Hopes faded of finding more survivors in a coal mine in Soma in western Turkey on Wednesday, where 245 workers were confirmed killed and around 120 are still feared to be trapped in what is likely to prove the nation's worst ever industrial disaster.
The explosion, which triggered a fire, occurred shortly after 3 p.m. (1200 GMT) on Tuesday.
"We are heading towards this accident likely being the deadliest ever in Turkey," Energy Minister Taner Yildiz told reporters at the scene.
Prime Minister Tayyip Erdogan declared three days of national mourning.
Yildiz said the fire was still burning underground, which miners said was hampering the rescue operation and denting hopes of finding more survivors. A pall of smoke hung above the area.

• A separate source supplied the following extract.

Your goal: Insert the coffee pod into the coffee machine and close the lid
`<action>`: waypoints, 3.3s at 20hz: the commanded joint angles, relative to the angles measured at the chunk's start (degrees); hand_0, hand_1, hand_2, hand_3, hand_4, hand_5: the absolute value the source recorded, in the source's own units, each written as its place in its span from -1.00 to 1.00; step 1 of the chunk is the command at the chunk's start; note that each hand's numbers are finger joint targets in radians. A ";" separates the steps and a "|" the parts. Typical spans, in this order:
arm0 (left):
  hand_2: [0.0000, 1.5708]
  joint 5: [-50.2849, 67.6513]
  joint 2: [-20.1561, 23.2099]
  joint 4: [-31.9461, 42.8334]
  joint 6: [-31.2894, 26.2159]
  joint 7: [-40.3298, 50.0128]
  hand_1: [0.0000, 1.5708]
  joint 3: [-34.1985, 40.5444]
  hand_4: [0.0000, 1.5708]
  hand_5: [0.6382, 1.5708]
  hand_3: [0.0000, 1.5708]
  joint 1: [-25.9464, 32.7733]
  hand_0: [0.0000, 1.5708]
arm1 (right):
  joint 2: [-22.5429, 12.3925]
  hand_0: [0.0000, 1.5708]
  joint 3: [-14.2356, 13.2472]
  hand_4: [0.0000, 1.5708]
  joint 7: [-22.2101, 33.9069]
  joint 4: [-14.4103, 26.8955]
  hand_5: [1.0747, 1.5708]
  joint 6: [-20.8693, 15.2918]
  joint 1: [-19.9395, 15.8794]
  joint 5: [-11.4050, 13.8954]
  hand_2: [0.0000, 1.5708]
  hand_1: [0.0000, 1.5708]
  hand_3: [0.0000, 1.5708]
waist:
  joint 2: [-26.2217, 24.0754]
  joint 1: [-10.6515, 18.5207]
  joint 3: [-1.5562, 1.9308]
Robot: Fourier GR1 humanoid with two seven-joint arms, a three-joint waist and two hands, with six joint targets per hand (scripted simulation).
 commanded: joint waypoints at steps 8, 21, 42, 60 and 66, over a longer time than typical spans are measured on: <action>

The blast happened during a shift change, leading to uncertainty over the exact numbers of miners trapped inside. Yildiz earlier said 787 workers were in the mine at the time and that the death toll may rise further.
"I have to say that our hopes are dimming in terms of the rescue efforts," he said.
Rescue workers pumped oxygen into the mine to try to keep those trapped by the blaze alive, as thousands of family members and co-workers gathered outside the town's hospital. Many of the dead had suffered carbon monoxide poisoning, Yildiz said.
The disaster highlighted Turkey's poor record on worker safety and drew renewed opposition calls for an inquiry into a drop in safety standards at previously state-run mines. The International Labor Organization ranked the EU candidate nation third worst in the world for worker deaths in 2012.
Coal mining is responsible for more fatalities than the production of any other energy source due to poor working conditions in producing countries such as China, Turkey, South Africa, Indonesia and Colombia. It is also a major world polluter.
A coal mine collapse in the US state of West Virginia killed two workers this week at a facility that had "chronic compliance issues" and received numerous citations from inspectors last year.
Last month, two more workers were killed in Australia after a supporting wall in a coal mine about 240 kilometers (150 miles) west of Sydney gave way, trapping the two men about 500 meters (1,640 feet) below the surface.
This deadly record is putting pressure on utilities from shareholders to source their coal in a more ethical and environmentally friendly way to save thousands of miners and reduce pollution.
Despite its poor record, coal accounts for over 40 percent of global electricity generation as coal-fired power stations are relatively cheap to build and operate.
Under scrutiny from major shareholders including Norway's sovereign wealth fund, some energy companies have begun to take action, clubbing together to form the Bettercoal group to improve their ethical, social and environmental standards.
"There is increasing awareness of coal's destruction... and also understanding that alternatives are possible," said Ailun Yang, senior associate at the US World Resources Institute.
The coal mining sector's dismal fatality record since 1970 compares with 20,000 deaths in the oil sector and around 1,500 in natural gas, according to estimates from the Paul Scherrer Institute (PSI), a Swiss natural and engineering sciences institute.
Other estimates are much higher with Hazardex, a specialist in safety information, saying that China's death toll alone is over 1,000 a year.
Meanwhile, the World Health Organization said last month that air pollution, partly caused by burning coal, killed 7 million people worldwide in 2012, making it the world's single biggest environmental health risk, and the WHO recommended "the movement away from dirtier fuels, such as coal."
Coal use still rising
Despite international efforts to shift to cleaner and safer fuels, coal's share of energy generation is still increasing and global carbon dioxide emissions hit a record high last year.
Driven by rising use in emerging economies, coal could even surpass oil as the main fuel for the global economy by 2020, energy consultancy Wood Mackenzie said.
This highlights the need to take urgent action to improve environmental standards, experts say.
In the West, a revolution in shale gas technology in the United States has triggered a switch from coal to cleaner natural gas, but it has also resulted in cheap coal exports to Europe where its share of the power generation mix has risen despite efforts to use more renewable power sources.
Chinese efforts to reduce its pollution from coal, range from pushing its natural gas, renewable and nuclear power generation sectors as well as introducing particle filters and reducing the amount of high sulphur and low quality coal imports especially from Indonesia.